[Reprint] GPUs in the task manager
The below posting is from Steve Pronovost, our lead engineer responsible for the GPU scheduler and memory manager.
GPUs in the Task Manager
We’re excited to introduce support for GPU performance data in the Task Manager. This is one of the features you have often requested, and we listened. The GPU is finally making its debut in this venerable performance tool. To see this feature right away, you can join the Windows Insider Program. Or, you can wait for the Windows Fall Creator’s Update.
To understand all the GPU performance data, its helpful to know how Windows uses a GPUs. This blog dives into these details and explains how the Task Manager’s GPU performance data comes alive. This blog is going to be a bit long, but we hope you enjoy it nonetheless.
In Windows, the GPU is exposed through the Windows Display Driver Model (WDDM). At the heart of WDDM is the Graphics Kernel, which is responsible for abstracting, managing, and sharing the GPU among all running processes (each application has one or more processes). The Graphics Kernel includes a GPU scheduler (VidSch) as well as a video memory manager (VidMm). VidSch is responsible for scheduling the various engines of the GPU to processes wanting to use them and to arbitrate and prioritize access among them. VidMm is responsible for managing all memory used by the GPU, including both VRAM (the memory on your graphics card) as well as pages of main DRAM (system memory) directly accessed by the GPU. An instance of VidMm and VidSch is instantiated for each GPU in your system.

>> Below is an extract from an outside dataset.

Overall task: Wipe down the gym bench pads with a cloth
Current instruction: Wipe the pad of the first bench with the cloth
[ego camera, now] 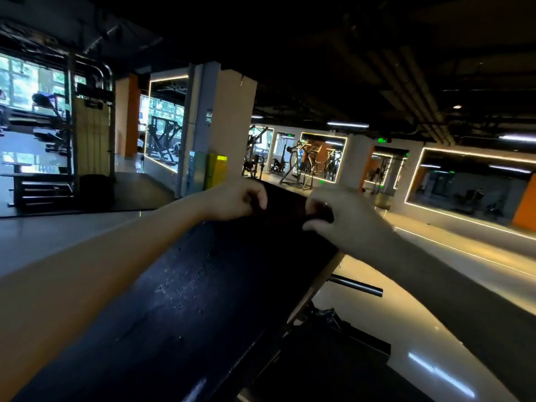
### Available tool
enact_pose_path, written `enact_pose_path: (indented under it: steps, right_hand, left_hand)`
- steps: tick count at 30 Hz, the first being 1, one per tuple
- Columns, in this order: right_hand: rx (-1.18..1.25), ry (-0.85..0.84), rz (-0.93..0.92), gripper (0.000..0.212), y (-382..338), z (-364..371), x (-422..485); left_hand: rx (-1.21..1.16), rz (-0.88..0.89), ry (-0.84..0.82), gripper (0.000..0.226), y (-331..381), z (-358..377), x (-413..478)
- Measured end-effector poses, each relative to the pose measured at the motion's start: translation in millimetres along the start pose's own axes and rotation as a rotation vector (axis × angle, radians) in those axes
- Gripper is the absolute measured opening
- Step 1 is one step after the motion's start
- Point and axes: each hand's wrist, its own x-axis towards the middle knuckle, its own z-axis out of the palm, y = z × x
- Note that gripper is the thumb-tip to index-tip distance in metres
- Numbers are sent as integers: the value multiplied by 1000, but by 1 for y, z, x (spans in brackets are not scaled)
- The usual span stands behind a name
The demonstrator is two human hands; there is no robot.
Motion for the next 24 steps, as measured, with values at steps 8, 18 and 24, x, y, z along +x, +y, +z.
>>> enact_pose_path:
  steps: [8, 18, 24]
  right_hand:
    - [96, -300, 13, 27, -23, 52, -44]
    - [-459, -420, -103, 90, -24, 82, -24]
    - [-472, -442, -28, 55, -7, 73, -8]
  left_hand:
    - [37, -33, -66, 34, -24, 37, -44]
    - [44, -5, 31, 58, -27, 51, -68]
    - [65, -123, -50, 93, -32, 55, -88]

The data in the Task Manager is gathered directly from VidSch and VidMm. As such, performance data for the GPU is available no matter what API is being used, whether it be Microsoft DirectX API, OpenGL, OpenCL, Vulkan or even proprietary API such as AMD’s Mantle or Nvidia’s CUDA. Further, because VidMm and VidSch are the actual agents making decisions about using GPU resources, the data in the Task Manager will be more accurate than many other utilities, which often do their best to make intelligent guesses since they do not have access to the actual data.
The Task Manager’s GPU performance data requires a GPU driver that supports WDDM version 2.0 or above. WDDMv2 was introduced with the original release of Windows 10 and is supported by roughly 70% of the Windows 10 population. If you are unsure of the WDDM version your GPU driver is using, you may use the dxdiag utility that ships as part of windows to find out. To launch dxdiag open the start menu and simply type dxdiag.exe. Look under the Display tab, in the Drivers section for the Driver Model. Unfortunately, if you are running on an older WDDMv1.x GPU, the Task Manager will not be displaying GPU data for you.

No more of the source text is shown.